Thursday 25 October 2012

Divorce And The Family Business


Wednesday 23 May, 2001
Divorce is a process and not an event, and a frequent one at best. It is both an emotional and a legal process, which because of the strain and pain involved for the participants, tends to be hurried through with little attention to the resolution of the significant issues.
It is just one of a number of major disruptions, such as chronic or terminal illness, death or remarriage, which effect family life. Characteristic of each of these events is that they require a reorganization of and thus transition for the family. Membership and relations are changed, often never to return to the previous state.

Reorganization

The process of divorce or the period or reorganization which it requires, lasts three to five years. It doesn’t seem to matter the type, or nature of the crisis or how fast one tries to get through it. The process seems to be organic; there is nothing either the family or its helpers can do to speed it up. And speed it up is just what the family wants to do. Extracting oneself from relationships and establishing new or different ones with family and friends is difficult. Extracting one’s life dreams, hopes and fantasies from involvement with another is painful. Divorce is a process which ends a marriage and affects the family’s life but it does not end relationships. It does not mean that connections must be cut off, rather new ways to relate may be found.

Time as Healer

While the process of divorce is organic, it is important not to be fooled into thinking that time in itself is the great healer. Time must be utilized in order for it to become healing. The goal for families and those who deal with them during these transitions in organization is to move through these times with as little disruption to family and work life as possible. This often requires that the process be slowed down so that people involved have a chance to plan, prepare and process what they are doing.
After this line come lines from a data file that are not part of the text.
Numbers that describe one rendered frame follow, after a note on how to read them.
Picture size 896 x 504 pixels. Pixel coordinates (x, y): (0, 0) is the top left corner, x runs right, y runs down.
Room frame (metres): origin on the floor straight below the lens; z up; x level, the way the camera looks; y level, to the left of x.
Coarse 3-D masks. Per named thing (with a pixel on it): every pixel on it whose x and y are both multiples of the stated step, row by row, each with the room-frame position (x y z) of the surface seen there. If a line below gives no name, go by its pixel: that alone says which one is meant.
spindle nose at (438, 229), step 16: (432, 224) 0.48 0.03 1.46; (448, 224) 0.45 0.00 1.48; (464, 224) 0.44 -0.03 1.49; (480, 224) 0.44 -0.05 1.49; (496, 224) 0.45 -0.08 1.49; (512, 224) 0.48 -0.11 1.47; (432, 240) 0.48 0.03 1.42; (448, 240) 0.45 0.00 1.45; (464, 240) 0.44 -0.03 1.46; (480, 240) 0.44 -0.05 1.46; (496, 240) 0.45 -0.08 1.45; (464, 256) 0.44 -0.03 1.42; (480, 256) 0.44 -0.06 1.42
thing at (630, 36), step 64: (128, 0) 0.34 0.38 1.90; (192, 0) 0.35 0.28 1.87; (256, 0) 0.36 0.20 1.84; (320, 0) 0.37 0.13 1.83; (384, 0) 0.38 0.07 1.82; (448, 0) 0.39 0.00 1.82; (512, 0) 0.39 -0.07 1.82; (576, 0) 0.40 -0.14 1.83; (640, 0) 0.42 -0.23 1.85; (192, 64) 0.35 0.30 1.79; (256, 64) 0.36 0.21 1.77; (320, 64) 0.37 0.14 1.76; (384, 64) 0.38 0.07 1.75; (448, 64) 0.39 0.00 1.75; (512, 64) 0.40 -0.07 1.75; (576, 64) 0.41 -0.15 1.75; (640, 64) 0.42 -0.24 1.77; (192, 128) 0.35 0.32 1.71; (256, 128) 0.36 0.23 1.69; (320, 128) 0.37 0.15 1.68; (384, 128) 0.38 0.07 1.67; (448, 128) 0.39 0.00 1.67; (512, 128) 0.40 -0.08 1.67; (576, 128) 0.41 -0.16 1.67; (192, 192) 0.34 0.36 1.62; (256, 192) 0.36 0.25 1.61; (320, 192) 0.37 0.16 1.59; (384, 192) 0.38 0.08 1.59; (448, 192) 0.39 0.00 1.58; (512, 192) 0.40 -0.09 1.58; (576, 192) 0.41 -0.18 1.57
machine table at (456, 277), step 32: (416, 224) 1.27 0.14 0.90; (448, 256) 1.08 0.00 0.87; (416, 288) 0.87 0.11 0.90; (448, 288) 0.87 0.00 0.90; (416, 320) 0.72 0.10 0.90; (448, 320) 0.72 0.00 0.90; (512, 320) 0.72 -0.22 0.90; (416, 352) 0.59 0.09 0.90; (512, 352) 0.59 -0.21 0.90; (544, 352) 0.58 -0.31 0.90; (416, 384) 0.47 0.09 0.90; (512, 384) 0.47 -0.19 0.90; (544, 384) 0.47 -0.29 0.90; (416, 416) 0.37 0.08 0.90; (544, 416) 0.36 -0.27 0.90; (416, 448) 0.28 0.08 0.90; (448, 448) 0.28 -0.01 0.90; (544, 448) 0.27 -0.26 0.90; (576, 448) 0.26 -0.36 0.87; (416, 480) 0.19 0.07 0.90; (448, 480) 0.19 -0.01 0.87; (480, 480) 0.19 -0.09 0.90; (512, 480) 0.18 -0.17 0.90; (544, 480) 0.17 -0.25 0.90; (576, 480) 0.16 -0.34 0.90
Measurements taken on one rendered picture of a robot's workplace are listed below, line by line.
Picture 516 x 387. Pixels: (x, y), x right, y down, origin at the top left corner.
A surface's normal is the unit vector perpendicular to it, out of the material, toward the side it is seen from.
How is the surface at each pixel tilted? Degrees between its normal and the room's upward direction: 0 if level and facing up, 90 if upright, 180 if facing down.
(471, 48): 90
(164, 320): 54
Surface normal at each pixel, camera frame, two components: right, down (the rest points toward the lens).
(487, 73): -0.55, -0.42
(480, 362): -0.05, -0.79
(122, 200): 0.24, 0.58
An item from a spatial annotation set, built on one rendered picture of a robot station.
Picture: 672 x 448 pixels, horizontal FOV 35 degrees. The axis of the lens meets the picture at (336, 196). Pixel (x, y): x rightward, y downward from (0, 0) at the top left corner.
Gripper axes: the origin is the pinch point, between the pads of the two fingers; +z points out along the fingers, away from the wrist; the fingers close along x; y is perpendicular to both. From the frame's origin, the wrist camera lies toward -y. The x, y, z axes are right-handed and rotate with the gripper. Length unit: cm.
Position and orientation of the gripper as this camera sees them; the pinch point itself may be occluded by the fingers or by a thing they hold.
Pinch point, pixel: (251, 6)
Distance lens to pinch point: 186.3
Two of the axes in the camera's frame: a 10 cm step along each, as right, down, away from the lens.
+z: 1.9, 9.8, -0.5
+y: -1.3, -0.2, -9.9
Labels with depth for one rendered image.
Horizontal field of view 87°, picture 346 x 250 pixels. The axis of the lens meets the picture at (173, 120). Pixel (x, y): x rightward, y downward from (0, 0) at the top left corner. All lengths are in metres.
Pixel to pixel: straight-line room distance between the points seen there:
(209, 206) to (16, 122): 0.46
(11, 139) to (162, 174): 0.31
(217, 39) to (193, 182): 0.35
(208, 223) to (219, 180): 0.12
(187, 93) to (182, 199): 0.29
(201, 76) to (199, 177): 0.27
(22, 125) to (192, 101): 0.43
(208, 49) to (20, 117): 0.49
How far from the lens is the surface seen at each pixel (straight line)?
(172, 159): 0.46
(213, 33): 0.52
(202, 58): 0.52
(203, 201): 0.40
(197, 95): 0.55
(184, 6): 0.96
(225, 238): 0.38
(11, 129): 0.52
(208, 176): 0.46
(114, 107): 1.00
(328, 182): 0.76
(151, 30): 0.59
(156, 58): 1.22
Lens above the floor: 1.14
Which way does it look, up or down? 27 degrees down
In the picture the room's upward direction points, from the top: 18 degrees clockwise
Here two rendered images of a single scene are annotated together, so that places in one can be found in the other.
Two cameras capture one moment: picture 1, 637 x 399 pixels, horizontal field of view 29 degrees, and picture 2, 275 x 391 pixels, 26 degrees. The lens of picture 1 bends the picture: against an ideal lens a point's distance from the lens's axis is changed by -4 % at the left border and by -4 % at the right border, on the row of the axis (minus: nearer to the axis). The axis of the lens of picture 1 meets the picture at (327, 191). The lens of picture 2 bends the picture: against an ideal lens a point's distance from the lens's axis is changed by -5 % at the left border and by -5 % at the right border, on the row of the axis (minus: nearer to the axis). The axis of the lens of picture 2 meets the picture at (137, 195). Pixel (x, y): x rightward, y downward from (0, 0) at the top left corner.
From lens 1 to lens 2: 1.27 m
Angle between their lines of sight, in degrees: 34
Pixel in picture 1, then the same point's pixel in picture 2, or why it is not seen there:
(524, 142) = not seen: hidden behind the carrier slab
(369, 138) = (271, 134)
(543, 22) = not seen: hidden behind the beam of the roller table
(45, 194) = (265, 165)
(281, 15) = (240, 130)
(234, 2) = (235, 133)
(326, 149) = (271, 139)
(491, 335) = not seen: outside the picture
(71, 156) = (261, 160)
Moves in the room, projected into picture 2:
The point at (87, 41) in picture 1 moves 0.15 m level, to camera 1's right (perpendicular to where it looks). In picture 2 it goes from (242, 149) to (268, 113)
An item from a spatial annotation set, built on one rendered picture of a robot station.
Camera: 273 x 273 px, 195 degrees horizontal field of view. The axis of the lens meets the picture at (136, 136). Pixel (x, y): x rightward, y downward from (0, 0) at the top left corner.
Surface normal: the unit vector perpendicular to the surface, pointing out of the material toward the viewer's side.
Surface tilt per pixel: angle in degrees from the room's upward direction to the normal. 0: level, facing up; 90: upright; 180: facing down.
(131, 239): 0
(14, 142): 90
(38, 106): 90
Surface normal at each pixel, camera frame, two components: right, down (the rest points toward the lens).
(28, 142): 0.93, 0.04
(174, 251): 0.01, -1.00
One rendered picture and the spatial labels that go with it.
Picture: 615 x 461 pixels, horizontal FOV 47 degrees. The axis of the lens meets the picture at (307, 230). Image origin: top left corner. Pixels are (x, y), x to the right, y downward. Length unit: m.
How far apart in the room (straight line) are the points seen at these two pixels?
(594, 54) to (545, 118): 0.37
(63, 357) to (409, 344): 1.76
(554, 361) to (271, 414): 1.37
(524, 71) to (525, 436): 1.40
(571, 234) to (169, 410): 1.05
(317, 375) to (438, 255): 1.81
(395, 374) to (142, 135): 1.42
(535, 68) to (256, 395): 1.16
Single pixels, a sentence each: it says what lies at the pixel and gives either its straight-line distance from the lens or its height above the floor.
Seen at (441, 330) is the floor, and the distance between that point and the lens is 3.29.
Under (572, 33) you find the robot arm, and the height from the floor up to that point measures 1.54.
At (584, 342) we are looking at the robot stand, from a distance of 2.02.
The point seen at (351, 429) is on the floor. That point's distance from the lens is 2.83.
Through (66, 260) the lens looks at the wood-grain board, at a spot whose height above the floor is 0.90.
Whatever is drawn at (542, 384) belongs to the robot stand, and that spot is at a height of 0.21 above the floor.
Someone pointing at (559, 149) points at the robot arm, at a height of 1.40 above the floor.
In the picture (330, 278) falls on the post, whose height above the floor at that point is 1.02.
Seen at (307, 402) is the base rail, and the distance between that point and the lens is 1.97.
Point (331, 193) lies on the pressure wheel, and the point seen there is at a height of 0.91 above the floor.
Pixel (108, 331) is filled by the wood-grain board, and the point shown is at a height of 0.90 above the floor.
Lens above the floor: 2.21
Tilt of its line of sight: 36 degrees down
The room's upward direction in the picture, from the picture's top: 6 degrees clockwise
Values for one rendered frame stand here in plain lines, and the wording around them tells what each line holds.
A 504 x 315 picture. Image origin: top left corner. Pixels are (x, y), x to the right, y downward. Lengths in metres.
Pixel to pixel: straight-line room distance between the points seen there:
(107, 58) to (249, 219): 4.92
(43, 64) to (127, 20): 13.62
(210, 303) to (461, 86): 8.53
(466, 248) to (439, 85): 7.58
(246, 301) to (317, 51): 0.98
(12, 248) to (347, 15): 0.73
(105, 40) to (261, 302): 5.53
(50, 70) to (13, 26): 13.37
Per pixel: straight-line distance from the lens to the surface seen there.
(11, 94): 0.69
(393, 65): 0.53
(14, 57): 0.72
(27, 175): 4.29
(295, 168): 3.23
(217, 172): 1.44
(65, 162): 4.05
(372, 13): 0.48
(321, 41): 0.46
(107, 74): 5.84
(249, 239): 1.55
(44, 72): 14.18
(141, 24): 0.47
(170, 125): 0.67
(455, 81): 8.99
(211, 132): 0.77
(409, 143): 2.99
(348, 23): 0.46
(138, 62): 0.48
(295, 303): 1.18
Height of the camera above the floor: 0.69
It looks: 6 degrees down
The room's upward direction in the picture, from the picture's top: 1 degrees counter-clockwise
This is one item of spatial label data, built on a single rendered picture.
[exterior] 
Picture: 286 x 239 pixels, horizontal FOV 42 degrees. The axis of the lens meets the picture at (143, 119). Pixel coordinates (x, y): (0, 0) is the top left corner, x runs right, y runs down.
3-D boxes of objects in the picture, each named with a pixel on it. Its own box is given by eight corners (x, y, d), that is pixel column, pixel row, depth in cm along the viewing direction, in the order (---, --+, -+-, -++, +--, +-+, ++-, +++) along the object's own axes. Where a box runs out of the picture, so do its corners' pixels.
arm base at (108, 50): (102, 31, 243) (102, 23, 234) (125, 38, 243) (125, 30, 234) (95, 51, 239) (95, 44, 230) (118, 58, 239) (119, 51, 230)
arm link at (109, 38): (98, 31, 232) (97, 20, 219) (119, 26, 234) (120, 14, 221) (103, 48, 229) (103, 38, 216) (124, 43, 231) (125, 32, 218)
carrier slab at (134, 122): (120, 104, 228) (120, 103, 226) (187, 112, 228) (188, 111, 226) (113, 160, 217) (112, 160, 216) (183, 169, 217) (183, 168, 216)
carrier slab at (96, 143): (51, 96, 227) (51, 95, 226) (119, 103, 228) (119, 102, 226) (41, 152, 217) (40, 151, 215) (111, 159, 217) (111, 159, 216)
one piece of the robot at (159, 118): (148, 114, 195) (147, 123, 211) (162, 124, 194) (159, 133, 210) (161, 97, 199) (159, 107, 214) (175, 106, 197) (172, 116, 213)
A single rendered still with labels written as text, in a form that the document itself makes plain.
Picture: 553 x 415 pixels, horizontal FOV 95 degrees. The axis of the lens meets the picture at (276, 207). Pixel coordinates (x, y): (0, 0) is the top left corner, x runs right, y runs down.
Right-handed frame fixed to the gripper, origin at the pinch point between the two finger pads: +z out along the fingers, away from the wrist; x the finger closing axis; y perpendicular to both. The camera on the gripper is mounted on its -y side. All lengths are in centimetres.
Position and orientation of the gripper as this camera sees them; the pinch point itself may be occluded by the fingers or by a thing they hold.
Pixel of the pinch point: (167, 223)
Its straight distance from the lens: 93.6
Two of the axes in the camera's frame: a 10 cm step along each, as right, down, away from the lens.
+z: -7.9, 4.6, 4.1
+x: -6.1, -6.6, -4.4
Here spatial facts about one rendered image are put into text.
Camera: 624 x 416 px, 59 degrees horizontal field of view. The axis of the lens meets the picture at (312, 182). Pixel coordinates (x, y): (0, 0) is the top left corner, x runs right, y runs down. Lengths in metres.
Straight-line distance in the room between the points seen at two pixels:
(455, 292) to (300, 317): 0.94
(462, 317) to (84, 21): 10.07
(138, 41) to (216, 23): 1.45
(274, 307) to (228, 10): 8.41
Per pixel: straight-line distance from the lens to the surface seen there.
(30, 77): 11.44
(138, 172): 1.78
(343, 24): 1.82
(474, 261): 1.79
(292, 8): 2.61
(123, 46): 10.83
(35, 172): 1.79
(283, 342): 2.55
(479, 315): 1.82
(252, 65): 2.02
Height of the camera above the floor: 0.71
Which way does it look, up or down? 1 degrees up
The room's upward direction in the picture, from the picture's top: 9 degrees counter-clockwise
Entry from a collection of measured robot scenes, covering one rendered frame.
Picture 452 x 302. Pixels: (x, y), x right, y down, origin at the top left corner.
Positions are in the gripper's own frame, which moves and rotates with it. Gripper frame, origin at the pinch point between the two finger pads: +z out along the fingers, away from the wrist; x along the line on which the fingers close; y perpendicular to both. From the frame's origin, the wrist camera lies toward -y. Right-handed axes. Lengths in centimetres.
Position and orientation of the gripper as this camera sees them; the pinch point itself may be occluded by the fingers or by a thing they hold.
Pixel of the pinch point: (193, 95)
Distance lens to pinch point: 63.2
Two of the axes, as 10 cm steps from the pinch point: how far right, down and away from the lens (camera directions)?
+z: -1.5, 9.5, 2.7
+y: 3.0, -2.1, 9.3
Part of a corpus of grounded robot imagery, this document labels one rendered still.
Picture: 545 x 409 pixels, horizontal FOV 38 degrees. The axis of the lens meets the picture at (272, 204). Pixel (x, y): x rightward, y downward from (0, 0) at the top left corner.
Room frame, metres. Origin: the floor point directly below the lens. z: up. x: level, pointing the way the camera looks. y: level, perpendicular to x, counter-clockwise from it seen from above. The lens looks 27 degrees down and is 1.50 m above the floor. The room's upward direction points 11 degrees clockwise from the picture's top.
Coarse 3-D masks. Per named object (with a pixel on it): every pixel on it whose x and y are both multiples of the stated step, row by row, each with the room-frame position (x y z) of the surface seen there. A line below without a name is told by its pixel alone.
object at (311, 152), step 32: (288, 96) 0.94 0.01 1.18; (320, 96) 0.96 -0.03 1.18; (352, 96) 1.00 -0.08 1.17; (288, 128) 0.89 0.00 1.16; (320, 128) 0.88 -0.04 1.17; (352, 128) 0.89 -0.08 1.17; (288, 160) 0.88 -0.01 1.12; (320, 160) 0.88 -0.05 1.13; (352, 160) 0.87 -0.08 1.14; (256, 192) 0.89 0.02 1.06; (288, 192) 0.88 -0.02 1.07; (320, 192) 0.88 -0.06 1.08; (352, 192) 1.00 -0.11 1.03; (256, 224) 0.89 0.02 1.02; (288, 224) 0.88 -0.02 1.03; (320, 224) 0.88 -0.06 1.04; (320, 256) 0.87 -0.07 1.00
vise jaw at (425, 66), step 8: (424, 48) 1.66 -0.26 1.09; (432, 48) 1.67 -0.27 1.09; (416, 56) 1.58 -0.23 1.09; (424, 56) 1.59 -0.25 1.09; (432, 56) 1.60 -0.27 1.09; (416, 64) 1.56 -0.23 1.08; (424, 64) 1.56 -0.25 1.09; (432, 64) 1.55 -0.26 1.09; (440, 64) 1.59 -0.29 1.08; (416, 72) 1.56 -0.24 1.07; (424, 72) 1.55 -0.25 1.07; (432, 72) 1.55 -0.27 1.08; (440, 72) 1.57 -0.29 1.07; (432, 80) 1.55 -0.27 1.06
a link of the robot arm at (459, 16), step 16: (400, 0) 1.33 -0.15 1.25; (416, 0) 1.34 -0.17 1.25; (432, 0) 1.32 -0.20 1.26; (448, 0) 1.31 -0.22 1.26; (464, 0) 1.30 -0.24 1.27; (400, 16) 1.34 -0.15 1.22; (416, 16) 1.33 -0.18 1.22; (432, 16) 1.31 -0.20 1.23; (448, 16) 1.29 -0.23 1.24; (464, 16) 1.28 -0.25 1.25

Because the divorce process is so tension-filled, it is easy for it to become a reactive process whereby each action leads to a reaction so that each becomes indistinguishable from the other. This is the way in which children, lawyers, therapists and family members and even businesses tend to get drawn into the process. They become instant but temporary solutions to rising tension. Polarizing the situation or viewing it as adversarial only further intensifies the tension increasing the likelihood of bringing in other things or people as solutions. This is what is called “triangling”. As tension increases between any two parties, there is a tendency to involve a third party. Then the relationships between any two depends on their relation to the third. And sometimes professionals inadvertently encourage this reactivity.

Assets

When tension is high anything that is a joint asset of the parties involved in a divorce has the potential for becoming an attempted solution to the difficulties. That includes children, the home and of course the family business. Work that is not part of a couple/family’s assets, while often viewed as a haven for those going through transition, is also not without its difficulties. Most divorcing people report a decrease in their work productivity and creativity. This may be noticed by employees in a family firm especially if they are aware of the family crisis, and since information like this is generally known to members of the family business, it is always noticed and worried about.

Guidelines

There are general guidelines for dealing with divorce and family business:
  • Keep as many relationships open as possible. Cutoffs don’t work.
  • Principals need to deal directly with one another not through an intermediary. This includes not using lawyers, children, in-laws, and the business in doing so.
  • Process needs to move slowly so that tension can be dealt with rather than reacted to.
  • The business can be used as an asset to be shared but not destroyed. Using it “to get at” the principals involved is not helpful. Nor is it helpful to use financially in some ongoing manner. It only ties the participants together unwittingly.
  • Those not centrally involved in working out the relationship, such as in-laws or girl/boy friends, shouldn’t be involved in the process.
  • Plan these contingencies before one enters a work relationship with relatives.
Divorce may end a marriage but there is no need for it to end a business or lead to family dissolution.

This article has been partly extracted and modified from Brown, F.H. (1990). Divorce and the Family Business. Proceedings of the 1990 Family Firm Institute Conference, October 17-20, Atlanta, Georgia, USA.